The short answer
A good machining drawing is not the one with the most notes. It is the one that tells the supplier exactly what matters for function, quality, and inspection without burying the part under noise. Clear datums, rational tolerances, complete material and finish notes, and revision discipline beat decorative drafting every time.
Start with function, not drafting habit
The drawing should show how the part works in assembly. That means datums tied to mating faces, bearing fits, sealing surfaces, hole patterns, and alignment features. A dimensioning scheme built around convenient edges or inherited CAD references creates avoidable setup and inspection pain.
If the shop has to reverse-engineer what actually matters, the drawing failed before the quote was issued.
What every machinable print should include
At minimum, include revision, units, material, condition or temper where relevant, finish or coating requirements, general tolerances, and clear dimensions for the features that drive fit and function. Add thread class, surface-finish callouts, and cert or report requirements where they matter.
Most RFQ confusion comes from missing basics, not exotic GD&T.
What to stop doing
Stop tightening every dimension because the part is precision. Stop adding cosmetic finish notes to hidden faces. Stop calling out generic material names like steel or stainless. Stop mixing plus-minus dimensions and GD&T with no logic behind which one controls. That is how shops end up quoting defensively or asking for clarification three times.
A drawing should reduce interpretation, not multiply it. Related reading: Surface finish guide for machined parts: Ra, Rz, and what to call out and RFQ checklist for machined parts: what to send before you ask for quote.
Think about inspection while you draft
If a feature needs special inspection, the drawing should make that clear. That does not mean putting CMM on everything.
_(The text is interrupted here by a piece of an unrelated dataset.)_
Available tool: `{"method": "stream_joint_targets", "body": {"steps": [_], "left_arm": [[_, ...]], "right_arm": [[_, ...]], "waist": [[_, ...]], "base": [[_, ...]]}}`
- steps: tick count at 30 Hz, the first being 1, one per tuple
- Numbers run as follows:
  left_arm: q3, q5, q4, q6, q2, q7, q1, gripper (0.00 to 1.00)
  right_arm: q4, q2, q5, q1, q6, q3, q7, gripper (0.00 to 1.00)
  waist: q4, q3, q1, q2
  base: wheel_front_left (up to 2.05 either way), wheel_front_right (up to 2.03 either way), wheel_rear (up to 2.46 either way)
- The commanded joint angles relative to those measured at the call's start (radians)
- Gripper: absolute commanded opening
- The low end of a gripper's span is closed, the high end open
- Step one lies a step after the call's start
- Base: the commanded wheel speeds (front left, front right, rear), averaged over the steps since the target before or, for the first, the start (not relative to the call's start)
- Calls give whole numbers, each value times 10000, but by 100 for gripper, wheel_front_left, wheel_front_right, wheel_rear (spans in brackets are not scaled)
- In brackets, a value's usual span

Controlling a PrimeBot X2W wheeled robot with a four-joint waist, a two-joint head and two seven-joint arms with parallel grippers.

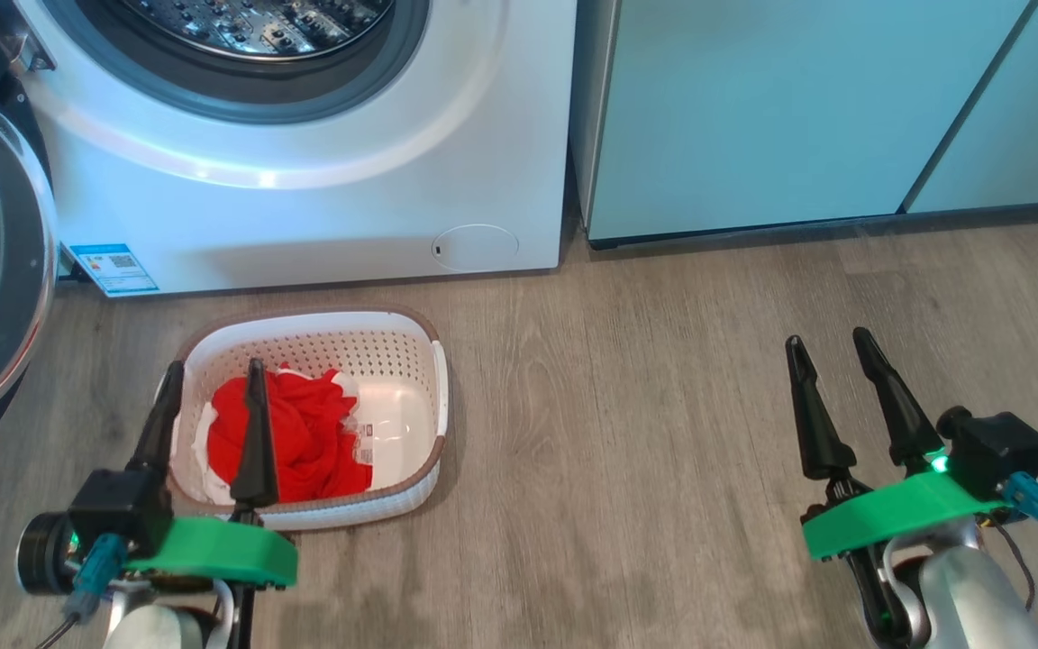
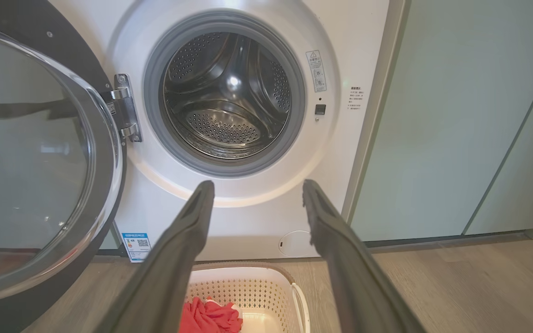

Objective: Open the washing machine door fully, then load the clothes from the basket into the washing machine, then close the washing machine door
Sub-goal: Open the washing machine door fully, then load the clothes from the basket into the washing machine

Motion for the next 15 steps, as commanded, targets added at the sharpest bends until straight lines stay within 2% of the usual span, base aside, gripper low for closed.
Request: {"method": "stream_joint_targets", "body": {"steps": [1,8,15], "left_arm": [[302,24,-340,71,105,-49,-262,100],[337,-342,-222,195,105,-49,-255,100],[305,-257,-54,273,105,-49,-221,100]], "right_arm": [[-281,51,-30,-307,0,224,-93,100],[-231,65,-74,-306,0,223,-93,100],[-161,68,-114,-322,0,284,-93,100]], "waist": [[18,-14,0,-1],[113,-43,0,-1],[144,-88,0,-1]], "base": [[0,0,0],[0,0,0],[0,0,0]]}}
It means using a datum structure and tolerance scheme that can actually be checked without turning every part into a metrology project.
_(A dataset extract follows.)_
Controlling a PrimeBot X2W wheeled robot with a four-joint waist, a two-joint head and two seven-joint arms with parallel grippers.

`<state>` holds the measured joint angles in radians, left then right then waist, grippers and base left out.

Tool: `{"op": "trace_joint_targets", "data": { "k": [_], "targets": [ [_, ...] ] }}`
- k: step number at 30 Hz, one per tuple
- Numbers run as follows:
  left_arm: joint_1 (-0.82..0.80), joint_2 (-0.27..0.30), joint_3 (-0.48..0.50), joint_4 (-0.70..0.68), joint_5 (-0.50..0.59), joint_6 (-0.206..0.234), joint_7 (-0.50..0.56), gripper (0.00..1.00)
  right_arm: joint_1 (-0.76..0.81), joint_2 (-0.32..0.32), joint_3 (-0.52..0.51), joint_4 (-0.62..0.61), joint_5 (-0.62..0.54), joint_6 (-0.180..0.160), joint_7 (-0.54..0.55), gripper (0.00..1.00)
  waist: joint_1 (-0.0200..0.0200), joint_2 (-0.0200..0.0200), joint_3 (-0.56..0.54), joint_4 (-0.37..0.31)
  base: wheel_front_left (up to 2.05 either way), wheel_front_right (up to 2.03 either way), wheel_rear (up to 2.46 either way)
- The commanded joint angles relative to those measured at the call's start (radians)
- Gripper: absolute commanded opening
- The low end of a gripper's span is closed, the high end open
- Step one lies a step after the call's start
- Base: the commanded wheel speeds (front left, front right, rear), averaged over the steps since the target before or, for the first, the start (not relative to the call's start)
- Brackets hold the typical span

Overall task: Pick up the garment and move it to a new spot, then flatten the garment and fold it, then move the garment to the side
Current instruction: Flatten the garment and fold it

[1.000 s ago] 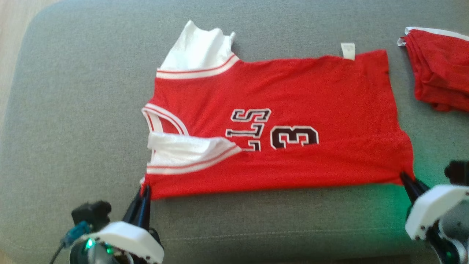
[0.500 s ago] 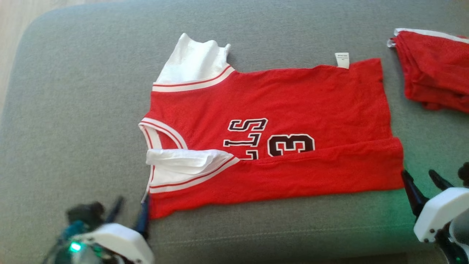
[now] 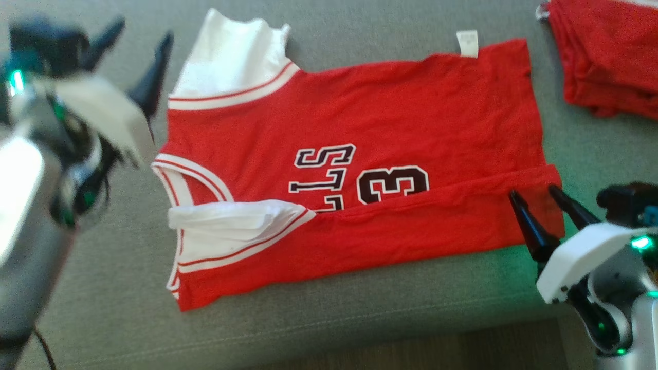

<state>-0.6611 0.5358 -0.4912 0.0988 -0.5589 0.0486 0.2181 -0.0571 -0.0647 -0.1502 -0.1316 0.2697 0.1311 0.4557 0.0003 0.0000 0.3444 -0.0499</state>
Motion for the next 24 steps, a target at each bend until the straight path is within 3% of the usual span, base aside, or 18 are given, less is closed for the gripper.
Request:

Good drawings lower both machining cost and inspection cost because they tell the supplier where precision matters and where it does not.
Comparison table where relevant
| Drawing element | Good practice | Common failure |
|---|---|---|
| Datums | Tie to function and assembly | Dimension from convenience edges |
| Material note | Exact spec and condition | Generic material name |
| Tolerances | Tight only where needed | Everything made precision |
| Finish notes | Only on functional or visible surfaces | Blanket finish everywhere |
How to specify this in your RFQ
Send the latest revision-controlled 2D print and 3D model together. In the RFQ email, name the few features that are function-critical, especially if they are not obvious from the drawing alone. That one step reduces misquotes and slow clarifying loops.